ASSIGNED TASK:
The entries are to be given again in full. Every word must match.
***** ENTRIES SUPPLIED
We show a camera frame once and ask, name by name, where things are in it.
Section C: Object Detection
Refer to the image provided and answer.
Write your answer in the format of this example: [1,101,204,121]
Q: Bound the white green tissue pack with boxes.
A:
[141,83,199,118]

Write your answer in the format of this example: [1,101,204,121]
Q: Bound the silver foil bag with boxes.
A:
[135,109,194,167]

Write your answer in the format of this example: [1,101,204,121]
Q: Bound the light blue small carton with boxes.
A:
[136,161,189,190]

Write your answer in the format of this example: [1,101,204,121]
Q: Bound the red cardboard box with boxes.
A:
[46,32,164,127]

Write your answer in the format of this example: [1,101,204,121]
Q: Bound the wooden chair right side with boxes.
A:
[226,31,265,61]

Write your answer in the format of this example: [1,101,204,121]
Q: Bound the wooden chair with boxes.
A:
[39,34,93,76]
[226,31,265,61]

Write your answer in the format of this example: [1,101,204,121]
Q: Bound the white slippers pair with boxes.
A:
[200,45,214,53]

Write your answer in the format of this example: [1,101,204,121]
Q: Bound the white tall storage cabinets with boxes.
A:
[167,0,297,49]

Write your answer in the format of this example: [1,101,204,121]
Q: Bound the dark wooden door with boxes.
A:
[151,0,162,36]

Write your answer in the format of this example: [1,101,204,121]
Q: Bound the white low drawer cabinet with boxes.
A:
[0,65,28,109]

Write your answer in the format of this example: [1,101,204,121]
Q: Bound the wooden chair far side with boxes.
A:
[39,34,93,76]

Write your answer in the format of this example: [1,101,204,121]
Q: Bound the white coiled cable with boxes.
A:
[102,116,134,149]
**********
ANSWER TO THE PROBLEM:
We show a camera frame once and ask, name by name, where things are in it.
Section C: Object Detection
Refer to the image provided and answer.
Write your answer in the format of this example: [1,101,204,121]
Q: Bound the white green tissue pack with boxes.
A:
[141,83,199,118]

Write your answer in the format of this example: [1,101,204,121]
Q: Bound the silver foil bag with boxes.
A:
[135,109,194,167]

Write your answer in the format of this example: [1,101,204,121]
Q: Bound the light blue small carton with boxes.
A:
[136,161,189,190]

Write your answer in the format of this example: [1,101,204,121]
Q: Bound the red cardboard box with boxes.
A:
[46,32,164,127]

Write your answer in the format of this example: [1,101,204,121]
Q: Bound the wooden chair right side with boxes.
A:
[226,31,265,61]

Write your answer in the format of this example: [1,101,204,121]
Q: Bound the wooden chair with boxes.
A:
[39,34,93,76]
[226,31,265,61]

Write your answer in the format of this example: [1,101,204,121]
Q: Bound the white slippers pair with boxes.
A:
[200,45,214,53]

Write your answer in the format of this example: [1,101,204,121]
Q: Bound the white tall storage cabinets with boxes.
A:
[167,0,297,49]

Write your answer in the format of this example: [1,101,204,121]
Q: Bound the dark wooden door with boxes.
A:
[151,0,162,36]

Write your answer in the format of this example: [1,101,204,121]
Q: Bound the white low drawer cabinet with boxes.
A:
[0,65,28,109]

Write your answer in the format of this example: [1,101,204,121]
Q: Bound the wooden chair far side with boxes.
A:
[39,34,93,76]

Write your answer in the format of this example: [1,101,204,121]
Q: Bound the white coiled cable with boxes.
A:
[102,116,134,149]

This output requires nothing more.